Geosciences ; Tectonics

The compartmentalization of a deepwater fold and thrust belt in the Levant

Nwosu, Oluchukwu

January 2013

This research project used 3D seismic data located in deep water fold and thrust belt in the Levant Basin eastern Mediterranean, to investigate the nature and kinematics of compartmentalized thrust related folds. The principal aim is to better understand thrust related fold development and interactions in compressional settings. The fold and thrust belt in the Levant Bain is mainly comprised of overlapping thrust faults of similar and opposing dips segmented or bounded by conjugate sets of strike slip faults. Detailed interpretation and analysis of the 3D geometry of the structures revealed that thrust faulting is an early process in the development of the thrust and fold pair, thrust interact with each other, and strike slip faults along strike. A preliminary end member interaction of thrust faults and strike slip faults is proposed based on observation of their bounding or segmenting pattern. The concept of fault interaction was mainly developed from the investigation of the propagation of thrust fault compartmentalised by strike slip faults. This involves a combination of kinematic analysis which includes fault displacement and shortening profiles, and the patterns of syn kinematic sediments above fold limb. Kinematic data suggests that strike slip faults are acting as barriers to thrust fault propagation.

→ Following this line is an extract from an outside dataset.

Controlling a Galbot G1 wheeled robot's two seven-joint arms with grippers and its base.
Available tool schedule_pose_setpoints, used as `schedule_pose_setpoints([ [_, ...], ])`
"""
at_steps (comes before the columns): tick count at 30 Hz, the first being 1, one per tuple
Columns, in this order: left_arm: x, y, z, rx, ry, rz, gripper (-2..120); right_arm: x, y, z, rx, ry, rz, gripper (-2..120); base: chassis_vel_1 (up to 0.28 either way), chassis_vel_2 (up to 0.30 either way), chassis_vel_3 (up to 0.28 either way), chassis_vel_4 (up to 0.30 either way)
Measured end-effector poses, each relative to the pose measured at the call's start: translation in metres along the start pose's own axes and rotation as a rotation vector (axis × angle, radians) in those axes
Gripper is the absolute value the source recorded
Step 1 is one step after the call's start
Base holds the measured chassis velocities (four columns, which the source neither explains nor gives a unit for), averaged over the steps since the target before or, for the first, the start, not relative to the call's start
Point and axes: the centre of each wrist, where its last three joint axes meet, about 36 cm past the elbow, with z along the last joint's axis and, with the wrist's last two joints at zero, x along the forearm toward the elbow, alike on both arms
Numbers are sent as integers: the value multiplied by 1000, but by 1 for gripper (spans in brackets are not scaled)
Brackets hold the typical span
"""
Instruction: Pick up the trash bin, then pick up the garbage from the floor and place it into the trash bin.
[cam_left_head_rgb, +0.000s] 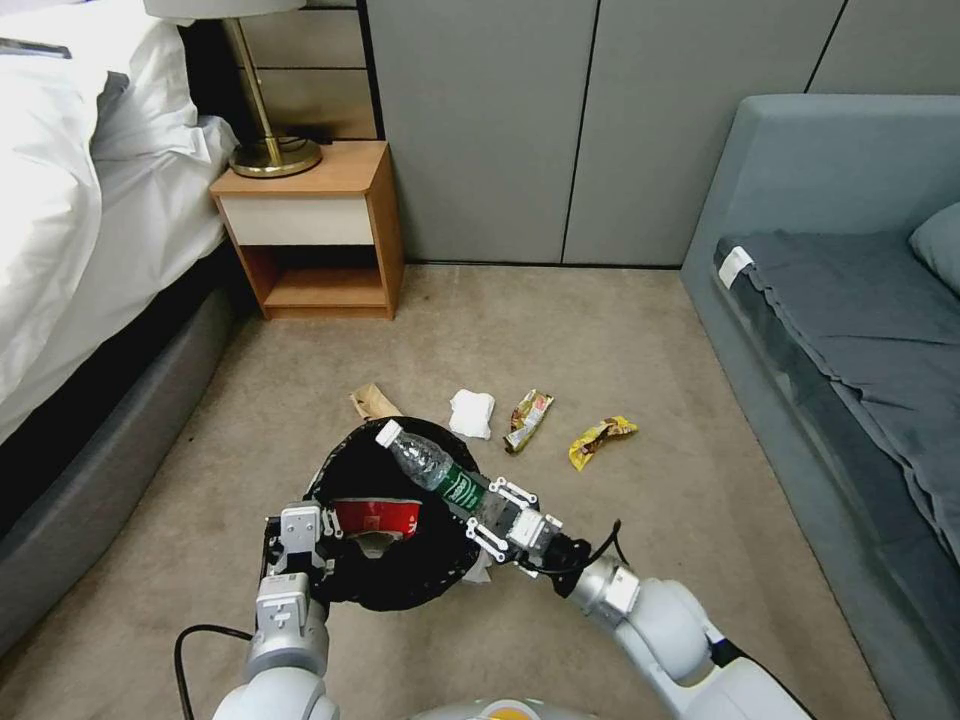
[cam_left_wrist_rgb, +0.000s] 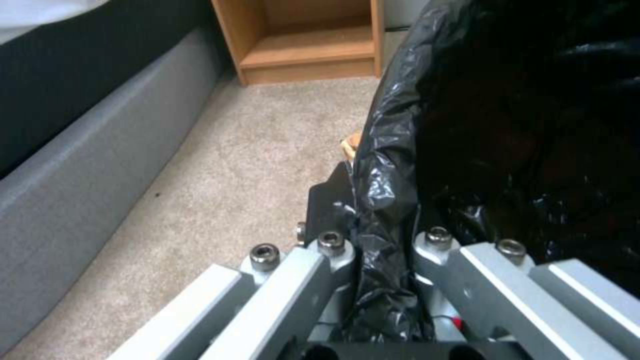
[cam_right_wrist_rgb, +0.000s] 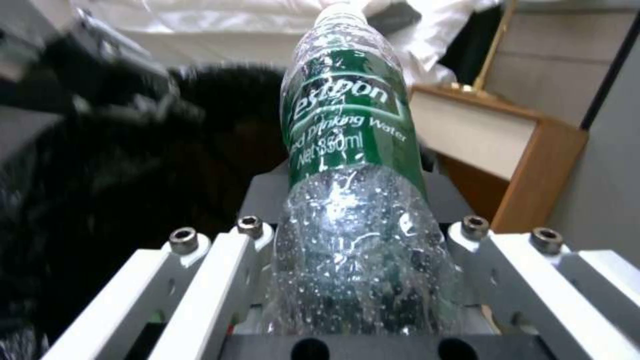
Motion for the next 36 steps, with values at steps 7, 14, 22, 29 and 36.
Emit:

Similar barrier to fault propagation are observed between overlapping thrust faults within a single fold formed by the linkage of smaller thrust folds. The results showed that the faults are restricted as they link and transfer displacement. In addition to the propagation of thrust faults, vertical distribution of fault displacement suggests that they ramp up from detachment, this agrees with the classical models of thrust propagation folds.

551.8

QE Geology